Hanson leaned into his shovel and watched the blade disappear into the coal. The pile sloped up and back, toward the lips of the gullet, through which new lumps of coal would rattle slowly down onto the top of the heap every few seconds, obliging the shift to keep up a steady tempo of work to avoid being swamped. On heavy days they would have to shovel like fiends to keep up, dumping the coal down chutes into hoppers on the lower transport level of the factory. But no matter how much they sweated, the coal remained undiminished, replenished constantly from the top as fast as they could clear it away from the bottom: a glossy black mountain crawling sluggishly with the unending inching motion of the coal. Hanson had even stopped hating it, regarding it now as a condition to be endured, something too big, impersonal, and constant to rail against, impersonal as a thunderstorm. His mother had told him an ancient tale once—a few months before she’d died in one of the food riots that were an aftermath of the Campaign Against the South—about women with brooms trying to sweep the sea free of salt. He often thought about the tale while on shift, and unlimbered the flinty thing that had served him for a smile the past few years, since his wife, Becky, had died coughing blood in the White Winter four seasons back.

It seemed that everyone he had ever known and loved had died, one by one over the falling years, leaving him here in the barren center of nothing, living on and on, alone. He had never wanted it that way. He’d never asked for that.

Taking a step backward, Hanson scooped up a shovelful of coal, pivoted smoothly, and tossed it over the curb and into the chute, turning back for another shovelful without bothering to watch the first fall. After years on the job, he could send a steady stream of coal anywhere he wanted it, with pinpoint accuracy, almost without looking. He placed his foot on the blade, dug it back into the pile, and stopped. Normally he would work like this for hours without stopping, steady as a mechanical thing, his motions flowing into an unbroken cycle. But today—today he could not keep his mind on his job, today he was like a child, distracted by anything, everything, the wind, the sky, the light glinting from his shovel blade. He leaned on the shovel, buried up to the handle in the pile, and watched the gullet spit up some more coal.

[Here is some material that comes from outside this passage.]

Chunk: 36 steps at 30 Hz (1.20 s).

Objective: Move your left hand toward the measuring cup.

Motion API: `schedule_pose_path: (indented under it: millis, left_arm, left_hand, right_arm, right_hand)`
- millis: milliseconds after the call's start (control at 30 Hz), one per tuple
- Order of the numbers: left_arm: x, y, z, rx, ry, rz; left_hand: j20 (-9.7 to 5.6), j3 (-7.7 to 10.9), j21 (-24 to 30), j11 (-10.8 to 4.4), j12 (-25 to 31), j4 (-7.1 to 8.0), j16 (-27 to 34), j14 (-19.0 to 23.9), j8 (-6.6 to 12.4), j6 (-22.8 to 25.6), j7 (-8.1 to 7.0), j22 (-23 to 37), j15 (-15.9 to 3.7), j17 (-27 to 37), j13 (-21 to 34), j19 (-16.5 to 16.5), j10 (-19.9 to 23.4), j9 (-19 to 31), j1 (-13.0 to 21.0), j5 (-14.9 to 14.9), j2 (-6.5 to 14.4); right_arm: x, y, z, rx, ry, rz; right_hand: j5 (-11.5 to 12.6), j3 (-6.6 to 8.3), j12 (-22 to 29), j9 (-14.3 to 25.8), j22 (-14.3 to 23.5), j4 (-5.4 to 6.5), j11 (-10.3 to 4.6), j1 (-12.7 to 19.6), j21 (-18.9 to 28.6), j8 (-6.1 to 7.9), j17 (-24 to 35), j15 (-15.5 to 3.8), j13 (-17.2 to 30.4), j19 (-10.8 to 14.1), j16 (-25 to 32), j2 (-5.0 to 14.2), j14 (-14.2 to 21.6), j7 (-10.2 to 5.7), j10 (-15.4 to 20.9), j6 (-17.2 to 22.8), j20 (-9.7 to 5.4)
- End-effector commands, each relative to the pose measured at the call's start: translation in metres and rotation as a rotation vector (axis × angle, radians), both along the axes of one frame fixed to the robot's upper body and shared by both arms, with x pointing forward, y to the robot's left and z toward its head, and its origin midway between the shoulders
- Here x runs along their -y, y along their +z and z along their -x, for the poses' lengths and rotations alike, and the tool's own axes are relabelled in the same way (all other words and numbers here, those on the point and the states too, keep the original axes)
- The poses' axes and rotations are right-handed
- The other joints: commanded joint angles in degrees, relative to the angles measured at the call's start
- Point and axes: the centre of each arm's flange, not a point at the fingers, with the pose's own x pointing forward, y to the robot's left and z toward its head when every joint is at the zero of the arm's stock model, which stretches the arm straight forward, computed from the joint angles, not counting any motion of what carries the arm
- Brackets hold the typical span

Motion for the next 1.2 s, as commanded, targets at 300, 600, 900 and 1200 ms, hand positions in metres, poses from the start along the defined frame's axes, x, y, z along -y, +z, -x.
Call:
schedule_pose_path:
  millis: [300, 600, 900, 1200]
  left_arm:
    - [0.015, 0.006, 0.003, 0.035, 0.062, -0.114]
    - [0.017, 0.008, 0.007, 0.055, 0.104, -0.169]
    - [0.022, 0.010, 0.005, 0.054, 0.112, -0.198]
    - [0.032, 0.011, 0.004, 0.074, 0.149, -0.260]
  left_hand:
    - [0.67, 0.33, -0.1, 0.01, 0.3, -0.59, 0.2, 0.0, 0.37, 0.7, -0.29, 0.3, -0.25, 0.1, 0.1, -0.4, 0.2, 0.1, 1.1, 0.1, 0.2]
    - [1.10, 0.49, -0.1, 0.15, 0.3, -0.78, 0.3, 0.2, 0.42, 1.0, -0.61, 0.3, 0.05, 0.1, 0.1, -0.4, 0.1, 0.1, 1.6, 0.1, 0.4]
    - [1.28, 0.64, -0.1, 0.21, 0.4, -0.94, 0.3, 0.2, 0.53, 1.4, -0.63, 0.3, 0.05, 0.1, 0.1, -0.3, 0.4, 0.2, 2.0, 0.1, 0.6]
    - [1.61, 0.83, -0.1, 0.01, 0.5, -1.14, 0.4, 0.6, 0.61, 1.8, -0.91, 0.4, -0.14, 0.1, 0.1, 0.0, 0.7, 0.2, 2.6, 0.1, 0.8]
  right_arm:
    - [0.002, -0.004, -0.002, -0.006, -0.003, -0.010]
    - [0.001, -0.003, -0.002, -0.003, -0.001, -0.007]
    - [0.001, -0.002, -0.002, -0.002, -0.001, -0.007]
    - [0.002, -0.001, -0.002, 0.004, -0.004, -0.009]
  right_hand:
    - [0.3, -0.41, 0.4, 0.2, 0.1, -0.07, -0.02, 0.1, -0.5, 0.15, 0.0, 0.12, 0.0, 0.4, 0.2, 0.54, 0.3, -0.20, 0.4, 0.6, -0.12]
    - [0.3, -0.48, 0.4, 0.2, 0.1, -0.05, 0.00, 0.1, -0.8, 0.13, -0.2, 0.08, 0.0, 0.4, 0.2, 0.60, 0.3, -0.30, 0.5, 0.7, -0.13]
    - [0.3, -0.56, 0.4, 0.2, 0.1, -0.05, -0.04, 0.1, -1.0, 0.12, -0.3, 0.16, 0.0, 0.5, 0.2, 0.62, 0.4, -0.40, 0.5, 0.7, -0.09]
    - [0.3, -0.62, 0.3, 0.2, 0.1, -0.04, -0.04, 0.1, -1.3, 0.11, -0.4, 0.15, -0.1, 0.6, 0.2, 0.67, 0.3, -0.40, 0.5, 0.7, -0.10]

Somewhere up there, miles deep into the slope, miles beneath Industry Hill, maybe even halfway to Pitt, one of the last surviving Utopian autominers was burrowing and wallowing like a steel whale through a deep vein of coal, exploring the secret roots of the world. No—it was blind, and ate its way past wonders it could never see, so maybe tapeworm would be a better analogy than whale: a robotic, reactor-powered tapeworm that gnawed through Earth’s bowels with adamantine teeth, insatiably tracing the tightening convolutions of the intestines, passing the ore through its indestructible body and voiding it back along the endless tail of the conveyor field to the mouth of the gullet. Where it dribbled onto the pile and tumbled slowly down the grade so that Hanson or one of his shift-mates could scoop it up with a shovel and dump it into a hopper. Hanson had wondered once or twice at the Factory, at Orange, at the State of York—at the incongruity of a society that must use unbelievably sophisticated machines and primitive hand-labor as integral parts of the same industrial process. Horses pulled the loaded ore-hoppers across Orange to the Docks, where a monster Utopian transport waited to carry it on the long journey to the ancient blast furnaces in Pitt, then skirting the Wall to the pockets of industry in the Chesapeake country, and then to the South. Horses and transports, autominers and shovels. The Utopian machines were used where they could be used, to do the magic work no army of ordinary men could do. Where they couldn’t be used, where there were no machines anymore to be used for that, then the gap was filled in with hand-labor, with sweat and broken backs and sudden heart attacks. There were plenty of people after all.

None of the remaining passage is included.